| PROBLEM |
From the line with "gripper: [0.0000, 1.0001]" through the line with "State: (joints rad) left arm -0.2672", inclusive, return each line of the data below exactly and leave the rest out.

++++ DATA RECORDS

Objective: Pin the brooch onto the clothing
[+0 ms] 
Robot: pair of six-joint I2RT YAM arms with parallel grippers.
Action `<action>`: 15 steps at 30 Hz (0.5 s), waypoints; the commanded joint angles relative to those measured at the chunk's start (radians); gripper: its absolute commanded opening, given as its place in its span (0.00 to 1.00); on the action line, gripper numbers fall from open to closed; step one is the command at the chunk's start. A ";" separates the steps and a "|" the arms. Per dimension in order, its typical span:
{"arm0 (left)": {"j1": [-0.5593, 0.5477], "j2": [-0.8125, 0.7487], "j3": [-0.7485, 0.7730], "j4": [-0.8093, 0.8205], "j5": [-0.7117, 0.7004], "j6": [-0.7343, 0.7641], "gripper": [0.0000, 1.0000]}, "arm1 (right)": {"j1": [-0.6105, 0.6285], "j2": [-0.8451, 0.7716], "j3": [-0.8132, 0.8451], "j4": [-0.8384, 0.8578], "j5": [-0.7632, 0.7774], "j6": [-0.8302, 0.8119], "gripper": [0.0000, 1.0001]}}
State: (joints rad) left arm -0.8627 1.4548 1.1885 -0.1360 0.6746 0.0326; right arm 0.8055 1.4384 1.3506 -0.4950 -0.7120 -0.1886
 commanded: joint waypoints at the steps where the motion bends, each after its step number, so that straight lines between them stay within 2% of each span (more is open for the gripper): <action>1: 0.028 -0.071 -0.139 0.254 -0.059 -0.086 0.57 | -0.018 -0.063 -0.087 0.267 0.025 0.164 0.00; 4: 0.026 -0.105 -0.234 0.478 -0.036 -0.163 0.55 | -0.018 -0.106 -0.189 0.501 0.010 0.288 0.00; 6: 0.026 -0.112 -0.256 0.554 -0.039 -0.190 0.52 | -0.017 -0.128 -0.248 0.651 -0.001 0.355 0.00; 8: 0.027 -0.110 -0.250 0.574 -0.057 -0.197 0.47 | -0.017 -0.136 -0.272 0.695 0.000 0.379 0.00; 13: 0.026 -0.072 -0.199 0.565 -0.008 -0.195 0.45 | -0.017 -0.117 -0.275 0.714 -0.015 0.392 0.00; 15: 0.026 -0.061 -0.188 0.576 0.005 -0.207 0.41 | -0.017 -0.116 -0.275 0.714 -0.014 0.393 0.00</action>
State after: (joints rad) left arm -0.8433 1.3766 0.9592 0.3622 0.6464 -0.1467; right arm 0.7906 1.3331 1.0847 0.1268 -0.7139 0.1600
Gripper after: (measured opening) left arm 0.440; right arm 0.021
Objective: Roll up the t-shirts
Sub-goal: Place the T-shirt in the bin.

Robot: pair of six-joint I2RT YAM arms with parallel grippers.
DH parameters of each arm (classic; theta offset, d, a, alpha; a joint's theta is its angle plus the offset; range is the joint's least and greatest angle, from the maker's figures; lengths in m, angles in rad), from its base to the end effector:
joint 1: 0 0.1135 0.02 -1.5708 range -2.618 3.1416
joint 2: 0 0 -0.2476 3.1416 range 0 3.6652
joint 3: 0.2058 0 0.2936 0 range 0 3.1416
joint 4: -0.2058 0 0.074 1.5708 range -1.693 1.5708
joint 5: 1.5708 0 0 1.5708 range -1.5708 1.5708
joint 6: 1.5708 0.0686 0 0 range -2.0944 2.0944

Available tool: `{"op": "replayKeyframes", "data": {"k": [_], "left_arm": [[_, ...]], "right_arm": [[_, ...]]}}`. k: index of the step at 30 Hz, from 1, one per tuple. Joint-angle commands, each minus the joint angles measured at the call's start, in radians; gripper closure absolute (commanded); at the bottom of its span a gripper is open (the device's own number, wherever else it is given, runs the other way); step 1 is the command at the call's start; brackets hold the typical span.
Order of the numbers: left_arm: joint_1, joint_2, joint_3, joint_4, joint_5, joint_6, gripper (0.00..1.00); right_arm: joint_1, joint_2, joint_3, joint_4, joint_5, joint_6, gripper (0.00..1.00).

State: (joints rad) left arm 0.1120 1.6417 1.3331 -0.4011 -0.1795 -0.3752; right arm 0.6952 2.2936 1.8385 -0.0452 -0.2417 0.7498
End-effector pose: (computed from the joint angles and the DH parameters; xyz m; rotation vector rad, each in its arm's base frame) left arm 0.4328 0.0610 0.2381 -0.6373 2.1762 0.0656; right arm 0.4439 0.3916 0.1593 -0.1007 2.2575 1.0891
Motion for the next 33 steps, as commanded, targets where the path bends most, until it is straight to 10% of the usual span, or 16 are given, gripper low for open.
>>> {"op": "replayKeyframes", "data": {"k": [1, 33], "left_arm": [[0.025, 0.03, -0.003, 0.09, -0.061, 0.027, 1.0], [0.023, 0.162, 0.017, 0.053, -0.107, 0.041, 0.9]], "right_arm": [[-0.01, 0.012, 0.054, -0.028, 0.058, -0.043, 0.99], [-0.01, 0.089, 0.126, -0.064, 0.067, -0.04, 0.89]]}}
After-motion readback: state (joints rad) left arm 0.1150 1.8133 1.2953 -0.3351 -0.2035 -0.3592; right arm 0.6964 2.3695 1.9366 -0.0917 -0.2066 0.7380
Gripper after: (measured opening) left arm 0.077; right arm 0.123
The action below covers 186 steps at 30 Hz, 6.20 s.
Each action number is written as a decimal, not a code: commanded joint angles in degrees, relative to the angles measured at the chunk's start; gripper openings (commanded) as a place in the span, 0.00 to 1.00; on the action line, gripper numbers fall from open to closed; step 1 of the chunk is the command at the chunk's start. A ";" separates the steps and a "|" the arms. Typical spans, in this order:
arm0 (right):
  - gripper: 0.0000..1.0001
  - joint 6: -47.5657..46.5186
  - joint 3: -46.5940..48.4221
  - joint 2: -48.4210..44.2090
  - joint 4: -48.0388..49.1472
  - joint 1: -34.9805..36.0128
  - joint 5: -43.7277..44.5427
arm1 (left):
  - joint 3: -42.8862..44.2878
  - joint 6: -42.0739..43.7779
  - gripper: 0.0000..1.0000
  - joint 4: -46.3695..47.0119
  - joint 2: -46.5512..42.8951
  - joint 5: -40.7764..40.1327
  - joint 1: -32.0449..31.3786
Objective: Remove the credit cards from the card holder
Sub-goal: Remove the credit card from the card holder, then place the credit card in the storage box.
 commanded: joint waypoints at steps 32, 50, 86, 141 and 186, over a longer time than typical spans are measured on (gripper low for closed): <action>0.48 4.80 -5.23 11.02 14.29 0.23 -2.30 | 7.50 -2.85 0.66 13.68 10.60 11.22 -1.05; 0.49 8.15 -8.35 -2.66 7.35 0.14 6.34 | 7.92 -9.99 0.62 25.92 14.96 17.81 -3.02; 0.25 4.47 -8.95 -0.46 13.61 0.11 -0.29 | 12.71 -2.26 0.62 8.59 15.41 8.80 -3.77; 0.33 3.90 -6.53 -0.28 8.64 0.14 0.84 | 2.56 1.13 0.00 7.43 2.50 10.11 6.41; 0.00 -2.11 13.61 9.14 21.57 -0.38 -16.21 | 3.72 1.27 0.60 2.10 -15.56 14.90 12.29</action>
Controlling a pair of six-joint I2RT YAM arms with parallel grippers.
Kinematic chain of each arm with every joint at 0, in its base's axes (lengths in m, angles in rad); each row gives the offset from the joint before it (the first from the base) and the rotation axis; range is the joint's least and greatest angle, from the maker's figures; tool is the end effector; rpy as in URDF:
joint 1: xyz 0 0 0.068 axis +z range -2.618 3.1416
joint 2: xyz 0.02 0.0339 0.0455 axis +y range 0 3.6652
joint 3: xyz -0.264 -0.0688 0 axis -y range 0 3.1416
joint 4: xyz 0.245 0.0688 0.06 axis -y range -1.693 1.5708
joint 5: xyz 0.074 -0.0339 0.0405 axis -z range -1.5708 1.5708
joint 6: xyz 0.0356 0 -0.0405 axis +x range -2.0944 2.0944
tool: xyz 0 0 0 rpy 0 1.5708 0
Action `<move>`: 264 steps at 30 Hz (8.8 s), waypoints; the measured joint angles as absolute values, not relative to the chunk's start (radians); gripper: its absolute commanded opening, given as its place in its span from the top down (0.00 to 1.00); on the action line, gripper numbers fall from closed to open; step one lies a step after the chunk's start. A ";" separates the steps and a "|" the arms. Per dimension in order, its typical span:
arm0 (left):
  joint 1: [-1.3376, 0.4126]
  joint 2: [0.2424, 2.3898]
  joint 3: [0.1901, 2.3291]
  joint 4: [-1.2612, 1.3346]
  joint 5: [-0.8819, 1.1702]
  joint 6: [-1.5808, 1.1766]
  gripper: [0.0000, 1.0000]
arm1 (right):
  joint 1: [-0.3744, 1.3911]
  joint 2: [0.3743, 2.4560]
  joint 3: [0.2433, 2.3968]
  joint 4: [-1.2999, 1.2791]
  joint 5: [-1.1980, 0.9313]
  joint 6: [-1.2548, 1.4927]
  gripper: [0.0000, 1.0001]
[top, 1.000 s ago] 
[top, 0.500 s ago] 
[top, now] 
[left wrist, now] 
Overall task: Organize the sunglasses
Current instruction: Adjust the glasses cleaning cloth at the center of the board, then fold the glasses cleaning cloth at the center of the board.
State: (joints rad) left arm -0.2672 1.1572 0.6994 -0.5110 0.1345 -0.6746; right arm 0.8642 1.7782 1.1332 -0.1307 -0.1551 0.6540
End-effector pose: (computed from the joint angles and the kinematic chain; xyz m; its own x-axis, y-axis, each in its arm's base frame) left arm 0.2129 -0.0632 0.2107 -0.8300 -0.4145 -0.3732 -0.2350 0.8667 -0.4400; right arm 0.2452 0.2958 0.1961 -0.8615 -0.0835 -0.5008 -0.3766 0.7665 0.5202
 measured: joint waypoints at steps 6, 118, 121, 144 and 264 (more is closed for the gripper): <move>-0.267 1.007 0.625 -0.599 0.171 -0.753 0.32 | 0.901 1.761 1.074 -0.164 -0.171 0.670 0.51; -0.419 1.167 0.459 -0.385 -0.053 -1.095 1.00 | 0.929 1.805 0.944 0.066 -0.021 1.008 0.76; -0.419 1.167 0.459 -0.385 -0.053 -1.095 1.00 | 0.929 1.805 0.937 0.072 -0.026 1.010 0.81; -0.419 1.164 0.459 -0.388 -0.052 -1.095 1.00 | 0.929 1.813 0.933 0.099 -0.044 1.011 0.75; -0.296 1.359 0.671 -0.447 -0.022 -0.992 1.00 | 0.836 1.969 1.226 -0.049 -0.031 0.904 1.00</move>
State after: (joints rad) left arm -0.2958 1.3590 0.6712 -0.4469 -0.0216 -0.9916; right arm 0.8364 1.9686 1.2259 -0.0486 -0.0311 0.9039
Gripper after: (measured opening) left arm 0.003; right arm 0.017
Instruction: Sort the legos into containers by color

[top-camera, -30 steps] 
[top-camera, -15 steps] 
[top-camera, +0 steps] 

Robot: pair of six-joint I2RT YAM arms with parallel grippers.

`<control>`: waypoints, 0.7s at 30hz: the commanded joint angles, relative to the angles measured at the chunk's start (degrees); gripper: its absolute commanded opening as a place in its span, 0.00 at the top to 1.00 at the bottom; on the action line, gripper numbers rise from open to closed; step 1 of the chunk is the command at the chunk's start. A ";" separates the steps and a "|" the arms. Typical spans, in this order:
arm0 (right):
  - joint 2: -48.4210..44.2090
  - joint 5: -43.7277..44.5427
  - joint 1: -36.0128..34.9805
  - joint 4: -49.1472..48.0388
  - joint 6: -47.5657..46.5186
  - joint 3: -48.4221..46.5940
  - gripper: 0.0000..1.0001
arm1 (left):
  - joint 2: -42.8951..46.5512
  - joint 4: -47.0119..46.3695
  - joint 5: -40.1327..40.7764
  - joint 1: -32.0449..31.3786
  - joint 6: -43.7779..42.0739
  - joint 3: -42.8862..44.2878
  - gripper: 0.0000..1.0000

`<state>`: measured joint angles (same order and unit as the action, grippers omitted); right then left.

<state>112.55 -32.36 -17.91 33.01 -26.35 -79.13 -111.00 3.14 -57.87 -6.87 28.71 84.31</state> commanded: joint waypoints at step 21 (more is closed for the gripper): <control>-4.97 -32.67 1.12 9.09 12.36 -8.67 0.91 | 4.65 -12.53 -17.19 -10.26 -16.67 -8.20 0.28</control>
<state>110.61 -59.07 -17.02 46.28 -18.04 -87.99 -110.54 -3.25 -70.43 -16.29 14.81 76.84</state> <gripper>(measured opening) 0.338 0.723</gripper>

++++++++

| WORKED SOLUTION |
  gripper: [0.0000, 1.0001]
[top, 1.000 s ago] 
[top, 0.500 s ago] 
[top, now] 
[left wrist, now] 
Overall task: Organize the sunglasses
Current instruction: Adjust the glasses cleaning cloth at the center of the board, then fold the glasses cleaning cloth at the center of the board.
State: (joints rad) left arm -0.2672 1.1572 0.6994 -0.5110 0.1345 -0.6746; right arm 0.8642 1.7782 1.1332 -0.1307 -0.1551 0.6540

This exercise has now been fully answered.